*** The data ***
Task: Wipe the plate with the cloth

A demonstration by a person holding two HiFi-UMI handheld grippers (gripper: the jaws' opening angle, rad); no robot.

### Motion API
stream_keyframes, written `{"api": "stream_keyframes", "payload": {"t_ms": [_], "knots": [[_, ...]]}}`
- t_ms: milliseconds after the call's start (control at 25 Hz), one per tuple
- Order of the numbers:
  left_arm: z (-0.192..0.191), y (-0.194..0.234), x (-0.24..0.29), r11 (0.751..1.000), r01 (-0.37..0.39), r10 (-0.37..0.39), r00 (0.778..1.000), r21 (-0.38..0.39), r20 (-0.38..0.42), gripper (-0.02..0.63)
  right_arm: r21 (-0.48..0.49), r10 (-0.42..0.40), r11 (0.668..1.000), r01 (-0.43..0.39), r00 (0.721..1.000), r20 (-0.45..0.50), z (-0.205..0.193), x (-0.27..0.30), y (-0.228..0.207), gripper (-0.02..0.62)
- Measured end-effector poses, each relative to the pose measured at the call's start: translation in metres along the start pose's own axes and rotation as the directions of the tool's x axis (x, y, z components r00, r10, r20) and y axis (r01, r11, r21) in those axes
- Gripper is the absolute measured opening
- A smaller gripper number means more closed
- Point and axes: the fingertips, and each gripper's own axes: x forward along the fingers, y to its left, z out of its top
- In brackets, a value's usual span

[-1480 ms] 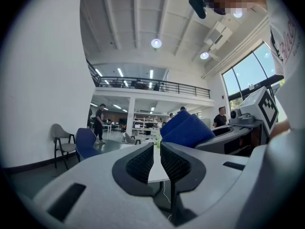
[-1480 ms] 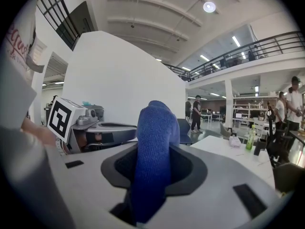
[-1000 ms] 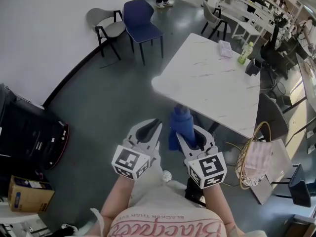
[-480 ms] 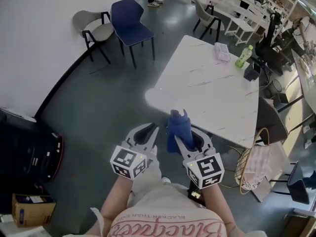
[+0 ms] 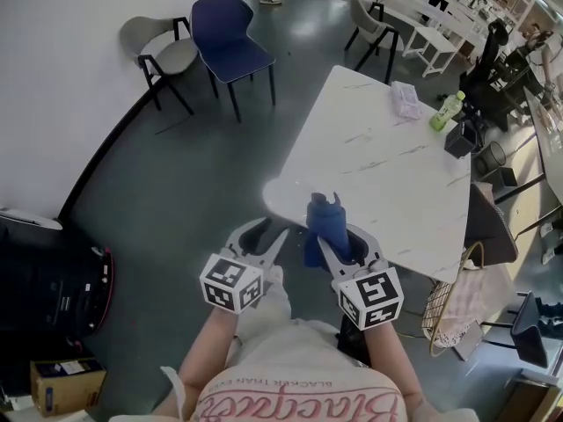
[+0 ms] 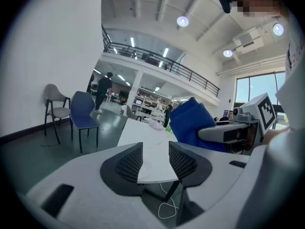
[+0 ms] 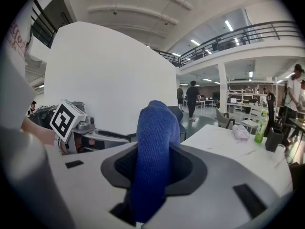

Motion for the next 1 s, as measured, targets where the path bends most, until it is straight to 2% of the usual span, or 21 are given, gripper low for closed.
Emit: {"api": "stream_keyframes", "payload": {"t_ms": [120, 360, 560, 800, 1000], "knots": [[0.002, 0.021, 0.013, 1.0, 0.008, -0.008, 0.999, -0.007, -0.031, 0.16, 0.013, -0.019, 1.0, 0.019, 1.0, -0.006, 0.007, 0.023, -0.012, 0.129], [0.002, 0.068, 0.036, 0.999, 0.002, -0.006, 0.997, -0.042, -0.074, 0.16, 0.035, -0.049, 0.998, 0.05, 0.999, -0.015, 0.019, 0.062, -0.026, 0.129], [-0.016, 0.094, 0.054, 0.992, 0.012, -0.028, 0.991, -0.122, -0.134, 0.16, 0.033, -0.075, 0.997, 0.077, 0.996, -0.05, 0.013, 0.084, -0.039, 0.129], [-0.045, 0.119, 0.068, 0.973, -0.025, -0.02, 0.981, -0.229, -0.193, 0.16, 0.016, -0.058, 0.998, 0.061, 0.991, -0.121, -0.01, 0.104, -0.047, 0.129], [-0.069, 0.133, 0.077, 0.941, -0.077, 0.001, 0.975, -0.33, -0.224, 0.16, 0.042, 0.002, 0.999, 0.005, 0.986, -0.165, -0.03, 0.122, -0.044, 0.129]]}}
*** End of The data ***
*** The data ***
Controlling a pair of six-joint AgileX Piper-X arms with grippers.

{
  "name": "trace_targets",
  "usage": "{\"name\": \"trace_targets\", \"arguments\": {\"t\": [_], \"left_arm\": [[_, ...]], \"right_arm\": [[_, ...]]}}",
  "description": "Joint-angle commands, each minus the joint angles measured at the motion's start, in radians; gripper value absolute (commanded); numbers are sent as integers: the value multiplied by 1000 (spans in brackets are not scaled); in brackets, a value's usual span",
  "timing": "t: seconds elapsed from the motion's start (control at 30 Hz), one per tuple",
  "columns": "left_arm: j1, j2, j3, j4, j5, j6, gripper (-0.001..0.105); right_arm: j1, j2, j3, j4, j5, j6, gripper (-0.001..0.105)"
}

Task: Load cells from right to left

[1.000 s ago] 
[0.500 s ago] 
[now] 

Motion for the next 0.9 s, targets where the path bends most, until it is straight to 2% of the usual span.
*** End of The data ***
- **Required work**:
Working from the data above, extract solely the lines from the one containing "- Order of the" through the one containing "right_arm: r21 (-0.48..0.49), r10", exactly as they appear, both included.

- **Reply to the task**:
- Order of the numbers:
  left_arm: z (-0.192..0.191), y (-0.194..0.234), x (-0.24..0.29), r11 (0.751..1.000), r01 (-0.37..0.39), r10 (-0.37..0.39), r00 (0.778..1.000), r21 (-0.38..0.39), r20 (-0.38..0.42), gripper (-0.02..0.63)
  right_arm: r21 (-0.48..0.49), r10 (-0.42..0.40), r11 (0.668..1.000), r01 (-0.43..0.39), r00 (0.721..1.000), r20 (-0.45..0.50), z (-0.205..0.193), x (-0.27..0.30), y (-0.228..0.207), gripper (-0.02..0.62)

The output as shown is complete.